图2 1-SST启动子Tail-PCR扩增电泳图
用CTAB-异丙醇法提取菊芋基因组DNA,经1.0 %琼脂糖凝胶电泳检测合格。以基因组DNA为模板,根据获得的核心基因组序列设计引物,通过Tail-PCR方法,分离到1816 bp的SST基因起始密码子上游约1816 bp的序列,命名为SSTP(图2)。
为明晰1-SST基因很有可能参与的生物学过程,通过PLANTCARE对FFTP序列进行了生物信息学分析。SSTP序列中共检测到140个顺式作用元件,除启动子所具备的基本元件44个TATA-box 和31个CAAT-box之外,尚有65个参与1-SST基因表达调控的顺式作用元件。在65个顺式作用元件中,23个顺式作用元件能够预测其功能。参与光调控的13个,脱落酸、厌氧过程、低温胁迫的调控元件各2个,水杨酸、抗逆反应、分生组织表达和胚乳表达的元件各1个(表2)。

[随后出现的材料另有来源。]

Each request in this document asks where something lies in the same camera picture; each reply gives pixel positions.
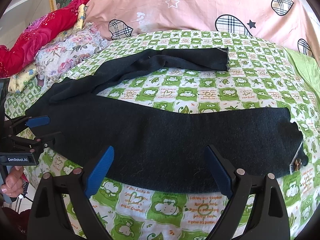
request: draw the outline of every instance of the star print
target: star print
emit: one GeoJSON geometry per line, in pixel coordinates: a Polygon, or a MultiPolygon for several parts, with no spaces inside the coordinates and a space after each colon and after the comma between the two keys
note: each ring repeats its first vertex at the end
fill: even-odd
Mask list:
{"type": "Polygon", "coordinates": [[[256,27],[255,24],[256,24],[256,23],[252,22],[251,20],[250,20],[249,23],[247,23],[247,25],[250,26],[250,29],[251,29],[251,28],[255,28],[255,27],[256,27]]]}
{"type": "Polygon", "coordinates": [[[165,3],[168,5],[168,8],[170,8],[170,7],[178,8],[179,2],[180,2],[180,0],[167,0],[167,1],[165,1],[165,3]]]}

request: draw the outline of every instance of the wall
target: wall
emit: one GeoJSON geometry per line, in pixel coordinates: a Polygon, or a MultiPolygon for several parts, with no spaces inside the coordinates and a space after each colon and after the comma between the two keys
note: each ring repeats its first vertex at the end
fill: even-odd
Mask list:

为研究SST基因启动子的核心区域,分别用SSTP1(启动子全长)、SSTP2(1/2全长)和SSTP3(1/4全长)的序列替换pCAMBIA1301载体的CaMV 35S启动子获得载体pCAMBIA1301:SSTP1、pCAMBIA1301:SSTP1和pCAMBIA1301:SSTP3,并将pCAMBIA1301:SSTP1、pCAMBIA1301:SSTP2和pCAMBIA1301:SSTP3和pCAMBIA1301转化农杆菌GV3101后,在烟草叶片进行瞬时表达。GUS染色后发现,对照CaMV 35S、SSTP1、SSTP2和SSTP3均具有驱动GUS基因表达的启动子活性,且活性与CaMV35S相当(图3)。
表2 SSTP区域具有功能注释的顺式作用元件特征
启动子是基因表达调控的顺式元件,启动子的克隆与功能分析可以为基因表达调控、构建基因工程载体,表达目的蛋白,探讨基因表达调控机制等提供理论依据。该研究通过Tail-PCR方法得到了1-SST基因起始密码子上游约1816 bp的启动子序列,通过瞬时表达的方法初步推断了启动子核心区域1-SST基因起始密码子400 bp以内。PLANTCARE分析表明,克隆到的启动子除含有多个TATA-box、CAAT-box 等基本启动子元件,还含有参与光调控、脱落酸、厌氧过程、低温胁迫及抗逆反应的调控元件。前期有研究表明,果聚糖积累可以使植物在多种环境胁迫下的抗逆性增强,如低温和干旱引起的缺水[14]、缺氧[15]、盐害[16]等。
图3 不同处理GUS染色后的烟草叶片
本研究进一步验证了果聚糖合成酶基因1-SST可能参与植物的抗逆生理过程。此外果聚糖的合成积累都在植物的根部,该组织与其他组织相比,弱光是其主要特征,因此在SST区域中存在较多的光反应与调控元件。